Ein Vorschlag, um diese völlig festgefahrene Debatte zu öffnen, kommt derzeit aus Bremen. Die Bremische Bürgerschaft hat am 25.09.2014 einem Antrag der Linken zugestimmt. Der Stadtstaat hat beschlossen, dass Bremer Bürgerinnen und Bürger Angehörige, die vor dem IS-Terror fliehen mussten, zu sich in Sicherheit bringen können.

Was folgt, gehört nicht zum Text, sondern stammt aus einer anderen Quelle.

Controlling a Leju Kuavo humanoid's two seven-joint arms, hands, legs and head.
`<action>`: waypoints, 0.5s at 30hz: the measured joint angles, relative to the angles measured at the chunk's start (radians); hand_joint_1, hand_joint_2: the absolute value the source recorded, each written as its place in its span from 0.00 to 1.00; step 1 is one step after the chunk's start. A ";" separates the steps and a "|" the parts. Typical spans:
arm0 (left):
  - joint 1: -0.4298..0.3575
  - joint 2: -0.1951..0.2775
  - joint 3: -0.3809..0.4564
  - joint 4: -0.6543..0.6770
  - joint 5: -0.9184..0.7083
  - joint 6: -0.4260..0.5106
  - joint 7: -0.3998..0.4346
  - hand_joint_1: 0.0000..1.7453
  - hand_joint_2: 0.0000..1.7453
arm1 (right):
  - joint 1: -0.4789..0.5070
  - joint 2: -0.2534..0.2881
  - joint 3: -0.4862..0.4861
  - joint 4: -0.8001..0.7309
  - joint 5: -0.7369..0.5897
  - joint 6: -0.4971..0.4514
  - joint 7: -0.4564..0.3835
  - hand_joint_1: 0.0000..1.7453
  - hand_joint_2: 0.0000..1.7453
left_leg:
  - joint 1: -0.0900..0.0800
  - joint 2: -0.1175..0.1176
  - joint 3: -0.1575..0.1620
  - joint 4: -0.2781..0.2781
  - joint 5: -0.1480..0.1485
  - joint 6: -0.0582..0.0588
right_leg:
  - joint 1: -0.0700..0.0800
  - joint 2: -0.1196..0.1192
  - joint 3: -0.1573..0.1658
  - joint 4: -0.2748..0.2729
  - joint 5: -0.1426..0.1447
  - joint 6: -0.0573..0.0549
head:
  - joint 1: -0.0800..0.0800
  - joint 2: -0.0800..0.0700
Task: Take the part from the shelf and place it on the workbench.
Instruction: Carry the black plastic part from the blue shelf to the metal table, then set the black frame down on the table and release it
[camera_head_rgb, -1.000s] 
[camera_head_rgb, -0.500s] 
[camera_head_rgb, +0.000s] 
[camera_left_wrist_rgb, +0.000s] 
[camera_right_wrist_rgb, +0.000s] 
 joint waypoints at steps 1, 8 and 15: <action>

Dabei würden sie, wenn nötig, auch finanziell unterstützt.

Doch bisher bleibt der Vorstoß zunächst Symbolpolitik, denn ohne Zustimmung des Bundesinnenministeriums kann kein Aufnahmeprogramm beschlossen werden.

Würde der Bremer Beschluss auf Bundesebene umgesetzt und würden andere EU-Staaten dem Beispiel folgen, wäre Tausenden Flüchtlingen und auch den Erstaufnahmestaaten tatsächlich geholfen.

Angesichts des unendlichen Flüchtlingsleids und des tausendfachen Sterbens an den europäischen Außengrenzen muss es uns gelingen, eine Revitalisierung der Aufnahmekampagne in Deutschland und Europa gemeinsam mit den Communities zu bewerkstelligen.

Anmerkungen

Karl Kopp ist Europareferent von Pro Asyl und Vorstandsmitglied von ECRE, dem europäischen Flüchtlingsrat.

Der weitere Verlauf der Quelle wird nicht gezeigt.